DIRECTIONS FOR THIS TASK - If a line in the material below has the string "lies", copy it out.
** GIVEN INFORMATION follows **
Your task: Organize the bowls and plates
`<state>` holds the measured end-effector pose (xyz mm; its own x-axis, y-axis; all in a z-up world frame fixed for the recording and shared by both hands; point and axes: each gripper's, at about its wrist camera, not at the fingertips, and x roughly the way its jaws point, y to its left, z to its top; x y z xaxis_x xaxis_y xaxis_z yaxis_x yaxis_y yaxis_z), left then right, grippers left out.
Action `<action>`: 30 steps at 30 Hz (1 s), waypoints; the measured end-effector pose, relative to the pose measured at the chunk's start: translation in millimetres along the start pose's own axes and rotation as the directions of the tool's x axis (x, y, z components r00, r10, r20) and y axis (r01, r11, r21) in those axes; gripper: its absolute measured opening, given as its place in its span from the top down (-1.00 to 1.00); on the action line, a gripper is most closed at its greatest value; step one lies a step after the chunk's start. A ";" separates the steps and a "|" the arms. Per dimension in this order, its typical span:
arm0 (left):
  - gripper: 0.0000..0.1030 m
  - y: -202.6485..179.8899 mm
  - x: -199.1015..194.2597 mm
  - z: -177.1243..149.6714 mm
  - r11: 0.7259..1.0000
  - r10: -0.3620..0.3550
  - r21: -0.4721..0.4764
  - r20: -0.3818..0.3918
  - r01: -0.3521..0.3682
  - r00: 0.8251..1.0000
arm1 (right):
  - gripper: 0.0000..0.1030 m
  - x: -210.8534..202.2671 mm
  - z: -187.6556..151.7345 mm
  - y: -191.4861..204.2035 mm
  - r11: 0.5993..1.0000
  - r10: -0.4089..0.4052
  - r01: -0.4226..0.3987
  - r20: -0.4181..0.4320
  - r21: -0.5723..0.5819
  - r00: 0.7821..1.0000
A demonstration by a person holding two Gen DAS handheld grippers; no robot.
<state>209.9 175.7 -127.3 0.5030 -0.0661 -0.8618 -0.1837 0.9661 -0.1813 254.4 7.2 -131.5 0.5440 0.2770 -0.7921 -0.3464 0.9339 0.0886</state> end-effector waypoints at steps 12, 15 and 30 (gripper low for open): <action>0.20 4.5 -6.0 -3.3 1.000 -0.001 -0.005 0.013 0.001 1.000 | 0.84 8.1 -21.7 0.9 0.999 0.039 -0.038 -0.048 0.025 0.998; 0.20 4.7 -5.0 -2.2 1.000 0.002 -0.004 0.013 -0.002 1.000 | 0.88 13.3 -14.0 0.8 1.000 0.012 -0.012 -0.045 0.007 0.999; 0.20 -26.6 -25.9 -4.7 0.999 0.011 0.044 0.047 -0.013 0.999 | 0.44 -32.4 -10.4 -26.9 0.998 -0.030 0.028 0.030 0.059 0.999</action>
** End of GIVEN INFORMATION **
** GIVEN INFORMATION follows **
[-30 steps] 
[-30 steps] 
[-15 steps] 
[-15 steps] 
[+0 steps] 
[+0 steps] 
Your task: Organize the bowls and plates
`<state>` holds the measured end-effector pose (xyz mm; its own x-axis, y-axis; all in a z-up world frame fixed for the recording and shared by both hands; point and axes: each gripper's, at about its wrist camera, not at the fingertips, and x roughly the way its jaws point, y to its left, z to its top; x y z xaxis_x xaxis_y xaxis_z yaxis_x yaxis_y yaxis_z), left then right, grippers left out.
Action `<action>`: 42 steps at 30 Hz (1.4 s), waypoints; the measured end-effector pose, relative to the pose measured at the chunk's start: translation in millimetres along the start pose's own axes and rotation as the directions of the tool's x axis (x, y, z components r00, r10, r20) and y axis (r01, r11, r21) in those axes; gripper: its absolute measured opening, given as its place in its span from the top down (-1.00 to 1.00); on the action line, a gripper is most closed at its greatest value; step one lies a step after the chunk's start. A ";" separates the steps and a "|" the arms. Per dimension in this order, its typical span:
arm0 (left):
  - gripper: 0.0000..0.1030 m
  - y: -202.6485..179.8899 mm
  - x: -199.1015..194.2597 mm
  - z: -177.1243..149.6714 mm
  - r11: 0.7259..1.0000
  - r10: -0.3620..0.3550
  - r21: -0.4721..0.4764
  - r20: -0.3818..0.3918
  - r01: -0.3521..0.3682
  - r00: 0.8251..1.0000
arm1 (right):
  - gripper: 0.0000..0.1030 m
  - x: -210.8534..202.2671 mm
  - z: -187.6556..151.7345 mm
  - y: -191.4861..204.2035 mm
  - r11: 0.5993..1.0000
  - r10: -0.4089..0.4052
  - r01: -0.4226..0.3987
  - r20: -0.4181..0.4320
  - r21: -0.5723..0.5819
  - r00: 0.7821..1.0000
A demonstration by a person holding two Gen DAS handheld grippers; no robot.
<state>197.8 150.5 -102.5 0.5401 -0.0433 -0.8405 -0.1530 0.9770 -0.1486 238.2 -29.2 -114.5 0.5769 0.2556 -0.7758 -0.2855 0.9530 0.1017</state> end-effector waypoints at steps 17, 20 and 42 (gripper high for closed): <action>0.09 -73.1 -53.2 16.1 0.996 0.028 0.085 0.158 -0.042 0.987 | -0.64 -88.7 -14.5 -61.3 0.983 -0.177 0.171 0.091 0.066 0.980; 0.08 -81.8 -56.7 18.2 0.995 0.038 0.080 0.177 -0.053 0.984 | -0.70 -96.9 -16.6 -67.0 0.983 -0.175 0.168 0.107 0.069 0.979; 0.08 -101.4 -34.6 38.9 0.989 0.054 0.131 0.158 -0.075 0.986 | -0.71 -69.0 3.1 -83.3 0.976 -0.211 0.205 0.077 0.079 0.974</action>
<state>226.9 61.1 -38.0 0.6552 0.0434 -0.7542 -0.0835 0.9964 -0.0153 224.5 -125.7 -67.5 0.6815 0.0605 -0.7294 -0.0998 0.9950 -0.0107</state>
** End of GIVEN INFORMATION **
WRITTEN RESPONSE -
Action `<action>`: 30 steps at 30 Hz (1 s), waypoints; the measured end-effector pose, relative to the pose measured at the chunk's start: translation in millimetres along the start pose's own axes and rotation as the directions of the tool's x axis (x, y, z components r00, r10, r20) and y axis (r01, r11, r21) in those axes; gripper: its absolute measured opening, given as its place in its span from the top down (-1.00 to 1.00); on the action line, a gripper is most closed at its greatest value; step one lies a step after the chunk's start. A ";" separates the steps and a "|" the arms. Per dimension in this order, its typical span:
Action `<action>`: 42 steps at 30 Hz (1.4 s), waypoints; the measured end-effector pose, relative to the pose measured at the chunk's start: translation in millimetres along the start pose's own axes and rotation as the directions of the tool's x axis (x, y, z components r00, r10, r20) and y axis (r01, r11, r21) in those axes; gripper: its absolute measured opening, given as its place in its span from the top down (-1.00 to 1.00); on the action line, a gripper is most closed at its greatest value; step one lies a step after the chunk's start. A ";" separates the steps and a "|" the arms. Per dimension in this order, its typical span:

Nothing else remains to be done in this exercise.